O advogado criminalista Nelson Alves de Aguiar encaminhou cartas à presidente da República, Dilma Rousseff, e ao presidente do Senado, Renan Calheiros, por meio das quais faz um alerta sobre a possibilidade de aprovação no Congresso Nacional da redução da maioridade protetiva de 18 para 16 anos. “Nem mesmo as grandes ditaduras submeteram menores de 18 anos às normas do Código Penal”, afirma o advogado.

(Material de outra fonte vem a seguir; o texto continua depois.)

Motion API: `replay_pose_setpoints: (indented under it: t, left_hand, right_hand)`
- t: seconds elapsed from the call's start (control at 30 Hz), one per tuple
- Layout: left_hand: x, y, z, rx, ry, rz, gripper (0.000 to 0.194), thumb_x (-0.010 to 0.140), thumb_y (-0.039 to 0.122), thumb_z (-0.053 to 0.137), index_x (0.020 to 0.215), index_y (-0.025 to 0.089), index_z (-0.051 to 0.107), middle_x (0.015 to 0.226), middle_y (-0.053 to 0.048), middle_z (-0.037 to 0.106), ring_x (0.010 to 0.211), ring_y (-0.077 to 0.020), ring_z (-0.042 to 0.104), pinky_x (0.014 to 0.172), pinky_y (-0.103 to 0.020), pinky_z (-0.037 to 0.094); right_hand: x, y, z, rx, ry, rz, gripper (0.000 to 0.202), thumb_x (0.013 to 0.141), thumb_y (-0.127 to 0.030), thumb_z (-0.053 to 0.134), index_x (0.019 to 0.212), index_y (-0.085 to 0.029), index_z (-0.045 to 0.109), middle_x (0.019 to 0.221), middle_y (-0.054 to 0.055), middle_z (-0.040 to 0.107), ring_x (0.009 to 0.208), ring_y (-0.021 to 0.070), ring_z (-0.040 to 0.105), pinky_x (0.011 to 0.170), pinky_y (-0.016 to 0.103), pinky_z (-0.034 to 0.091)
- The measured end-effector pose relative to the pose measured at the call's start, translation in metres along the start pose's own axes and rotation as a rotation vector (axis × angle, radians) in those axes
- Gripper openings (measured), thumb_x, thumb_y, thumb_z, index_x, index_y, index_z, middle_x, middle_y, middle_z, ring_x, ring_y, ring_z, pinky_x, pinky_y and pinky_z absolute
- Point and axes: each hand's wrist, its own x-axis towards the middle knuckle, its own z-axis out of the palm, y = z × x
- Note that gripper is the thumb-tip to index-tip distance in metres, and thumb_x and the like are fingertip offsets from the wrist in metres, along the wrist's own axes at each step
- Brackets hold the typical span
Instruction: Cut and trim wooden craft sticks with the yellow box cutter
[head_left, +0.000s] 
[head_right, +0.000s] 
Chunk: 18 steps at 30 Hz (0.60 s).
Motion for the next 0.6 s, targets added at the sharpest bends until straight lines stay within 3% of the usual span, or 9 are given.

“Caso isso ocorra”, destaca o criminalista, “o Brasil ficará sem defesa, por haver incorrido num dantesco retrocesso político, jurídico, ético, moral, social, pedagógico, antropológico e epistemológico, perante a Organização das Nações Unidas (ONU) e a Organização dos Estados Americanos (OEA).”
Nelson Aguiar explica: “Seria subverter a lógica da normativa protetiva da Convenção de Nova York, de 1990, para os direitos universais da infanto-adolescência e da qual o Brasil é signatário e a ela aderiu em todos os seus fundamentos, como consta do Decreto Presidencial 99.710, de 21 de novembro de 1990, e do Decreto Legislativo nº 28, do Senado Federal, de 14 de outubro de 1990.”
O advogado acrescenta: “O Estatuto da Criança e do Adolescente regulamentou o artigo 227 da Constituição Federal, visando a proteção integral, vinculada à normativa protetiva da ONU para os Estados-membros, consoantes com a Convenção de Nova York.”
Para Nelson Aguiar, essa é uma “importantíssima questão de Estado, que diz respeito aos direitos e interesses de mais de 42 milhões de crianças e adolescentes.
O criminalista ressalta, ainda, que é errado falar em “redução da maioridade penal”: “O paradigma 18 anos é de natureza protetiva, assistencial e ressocializadora e foi fixado, por isso mesmo, em 1927, no Código de Menores de Mello Matos, e não no Código Penal de 1940. Portanto, o que estão tentando fazer é reduzir a maioridade protetitva de 18 anos para 16. Se essa insanidade prevalecer, a violência irá ampliar nos presídios, pelo aumento da população carcerária, e também fora, pela diminuição do dever do Estado de proteger, assistir e ressocializar.”
Nelson Aguiar espera que Dilma Rousseff interfira diretamente junto às lideranças da Câmara Federal e do Senado para evitar que a alteração na maioridade protetiva ocorra de fato. “Com certeza, se vencidos no Congresso ou no Supremo, não faltarão advogados que levarão esta grave questão de Estado às instâncias competentes da ONU e da OEA”, afirmou.